Structural alterations on copper cages containing hydrides coordinated to the central Pd(0)

A crucial component of nanocluster (NC) chemistry is the design and control of complex molecular architectures with atomic precision. Herein, we report the synthesis and structure of [PdH2Cu11{S2P(OiPr)2}6(CCPh)3] (PdH2Cu11), confirmed by single-crystal X-ray diffraction (SC-XRD), NMR spectroscopy, elemental analysis, and electrospray ionization mass spectrometry (ESI-MS).
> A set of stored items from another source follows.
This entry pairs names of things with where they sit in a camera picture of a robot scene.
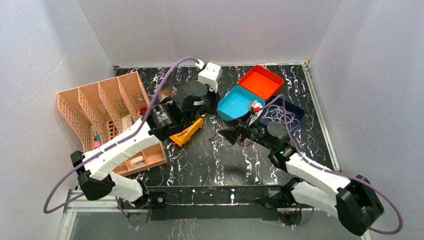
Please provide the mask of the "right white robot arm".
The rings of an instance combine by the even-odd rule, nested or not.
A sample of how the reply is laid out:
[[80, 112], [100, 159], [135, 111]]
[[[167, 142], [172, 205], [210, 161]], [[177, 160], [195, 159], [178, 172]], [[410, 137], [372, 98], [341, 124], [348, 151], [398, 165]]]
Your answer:
[[363, 235], [385, 212], [369, 181], [358, 175], [350, 180], [300, 153], [290, 142], [284, 123], [270, 122], [266, 127], [242, 120], [237, 126], [218, 132], [228, 142], [249, 139], [269, 149], [271, 163], [293, 178], [277, 191], [265, 192], [260, 203], [266, 208], [295, 207], [305, 204], [336, 217], [352, 234]]

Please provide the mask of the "teal square tray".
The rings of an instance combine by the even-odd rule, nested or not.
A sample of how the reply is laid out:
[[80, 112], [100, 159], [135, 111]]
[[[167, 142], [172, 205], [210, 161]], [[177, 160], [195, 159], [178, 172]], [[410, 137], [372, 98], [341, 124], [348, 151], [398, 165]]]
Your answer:
[[260, 97], [240, 86], [235, 86], [218, 103], [217, 115], [225, 121], [242, 117], [248, 112], [248, 104], [254, 100], [265, 105], [265, 101]]

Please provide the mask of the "red black stamp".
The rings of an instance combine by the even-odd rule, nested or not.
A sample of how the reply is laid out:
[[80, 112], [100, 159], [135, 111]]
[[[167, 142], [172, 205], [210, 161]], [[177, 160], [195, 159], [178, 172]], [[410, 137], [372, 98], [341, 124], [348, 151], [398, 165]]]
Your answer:
[[139, 111], [140, 115], [144, 115], [146, 112], [147, 112], [147, 108], [146, 107], [141, 107], [140, 108], [140, 111]]

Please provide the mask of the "white tape dispenser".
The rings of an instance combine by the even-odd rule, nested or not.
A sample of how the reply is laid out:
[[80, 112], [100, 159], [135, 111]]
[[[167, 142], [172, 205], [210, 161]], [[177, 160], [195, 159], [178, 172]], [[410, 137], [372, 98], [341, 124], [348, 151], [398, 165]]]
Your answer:
[[129, 160], [129, 165], [131, 168], [136, 168], [145, 165], [145, 159], [142, 155], [134, 157]]

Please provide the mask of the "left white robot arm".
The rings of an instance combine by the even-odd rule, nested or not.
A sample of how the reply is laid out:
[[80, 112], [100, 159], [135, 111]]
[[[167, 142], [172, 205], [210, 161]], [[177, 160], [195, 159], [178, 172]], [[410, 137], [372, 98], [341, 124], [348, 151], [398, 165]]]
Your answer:
[[174, 96], [148, 108], [143, 118], [106, 144], [86, 153], [71, 154], [73, 165], [81, 165], [76, 170], [77, 179], [86, 199], [114, 196], [137, 208], [147, 206], [150, 193], [145, 184], [118, 175], [114, 169], [142, 150], [183, 132], [202, 115], [215, 114], [219, 100], [217, 81], [187, 82]]

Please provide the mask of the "pink tape roll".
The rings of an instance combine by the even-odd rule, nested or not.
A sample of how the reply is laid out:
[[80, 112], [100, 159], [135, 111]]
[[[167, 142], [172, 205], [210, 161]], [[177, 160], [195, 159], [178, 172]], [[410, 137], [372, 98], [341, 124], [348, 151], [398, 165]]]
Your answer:
[[92, 148], [93, 148], [93, 149], [97, 149], [97, 148], [99, 148], [101, 145], [102, 145], [102, 142], [101, 142], [101, 141], [99, 141], [99, 140], [95, 140], [95, 141], [93, 142], [93, 144], [92, 144]]

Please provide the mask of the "peach plastic file organizer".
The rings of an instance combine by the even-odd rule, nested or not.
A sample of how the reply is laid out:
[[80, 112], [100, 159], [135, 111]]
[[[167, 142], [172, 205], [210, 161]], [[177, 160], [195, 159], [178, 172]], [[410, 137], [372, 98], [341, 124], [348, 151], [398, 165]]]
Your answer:
[[[60, 91], [57, 107], [82, 142], [84, 153], [93, 149], [94, 141], [103, 146], [130, 128], [142, 107], [150, 104], [149, 96], [137, 72]], [[131, 168], [129, 160], [143, 156], [145, 165]], [[167, 163], [163, 144], [150, 146], [114, 169], [129, 176]]]

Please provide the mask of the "yellow plastic bin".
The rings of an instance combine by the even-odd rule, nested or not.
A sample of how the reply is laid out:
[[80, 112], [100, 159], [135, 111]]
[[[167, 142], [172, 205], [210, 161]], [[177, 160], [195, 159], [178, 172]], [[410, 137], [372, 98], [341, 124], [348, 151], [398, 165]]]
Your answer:
[[201, 129], [204, 125], [204, 118], [205, 114], [203, 114], [200, 118], [198, 118], [191, 126], [187, 127], [185, 130], [183, 130], [180, 133], [174, 134], [170, 136], [169, 138], [176, 143], [179, 147], [182, 147], [184, 144], [186, 144], [193, 134]]

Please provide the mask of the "navy square tray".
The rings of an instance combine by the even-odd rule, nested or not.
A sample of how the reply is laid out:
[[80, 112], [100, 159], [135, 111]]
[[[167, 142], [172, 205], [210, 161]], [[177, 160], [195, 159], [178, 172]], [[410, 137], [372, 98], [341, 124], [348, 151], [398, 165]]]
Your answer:
[[271, 104], [268, 108], [262, 111], [259, 118], [256, 120], [259, 125], [267, 127], [271, 122], [284, 123], [287, 120], [288, 129], [292, 134], [300, 127], [305, 111], [278, 97], [277, 100]]

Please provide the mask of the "orange square tray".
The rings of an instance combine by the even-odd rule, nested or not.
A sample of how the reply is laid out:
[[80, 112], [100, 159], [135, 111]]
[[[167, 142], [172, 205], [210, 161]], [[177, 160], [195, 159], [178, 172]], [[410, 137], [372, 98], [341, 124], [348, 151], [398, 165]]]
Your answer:
[[282, 77], [268, 69], [255, 65], [237, 82], [237, 85], [268, 101], [277, 95], [284, 81]]

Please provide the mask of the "dark paperback book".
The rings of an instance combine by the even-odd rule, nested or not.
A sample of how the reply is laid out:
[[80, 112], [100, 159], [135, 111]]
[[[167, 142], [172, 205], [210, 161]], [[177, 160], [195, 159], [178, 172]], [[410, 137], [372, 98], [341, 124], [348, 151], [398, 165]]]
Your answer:
[[168, 86], [165, 89], [162, 89], [161, 92], [159, 93], [159, 101], [163, 101], [165, 98], [167, 97], [173, 97], [177, 94], [178, 89], [181, 87], [181, 83], [180, 82], [175, 82], [173, 84], [171, 84], [170, 86]]
PdH2Cu11 is obtained from the reaction of a parent cluster [PdH2Cu14{S2P(OiPr)2}6(CCPh)6] (PdH2Cu14) with trifluoroacetic acid (TFA). Importantly the addition of TFA does not result in the loss of the hydride atoms located at the kernel, and H-Pd-H motif is retained. The molecular structure of PdH2Cu11 consists of a distorted 3,3,4,4,4-pentacapped trigonal prism Cu11 cage encapsulating a quasi-linear H-Pd-H unit, stabilized by dithiophosphate and alkynyl ligands. DFT calculations suggest an ionic inclusion complex of the type [{PdH2}2−]@[{Cu11{S2P(OiPr)2}6(CCPh)3}2+] and confirm the hydride positions. A non-covalent inter-cluster interaction results in the unique formation of a unique honeycomb crystal lattice. Overall, this work broadens and deepens the understanding of Pd-Cu hydride alloy nanoclusters.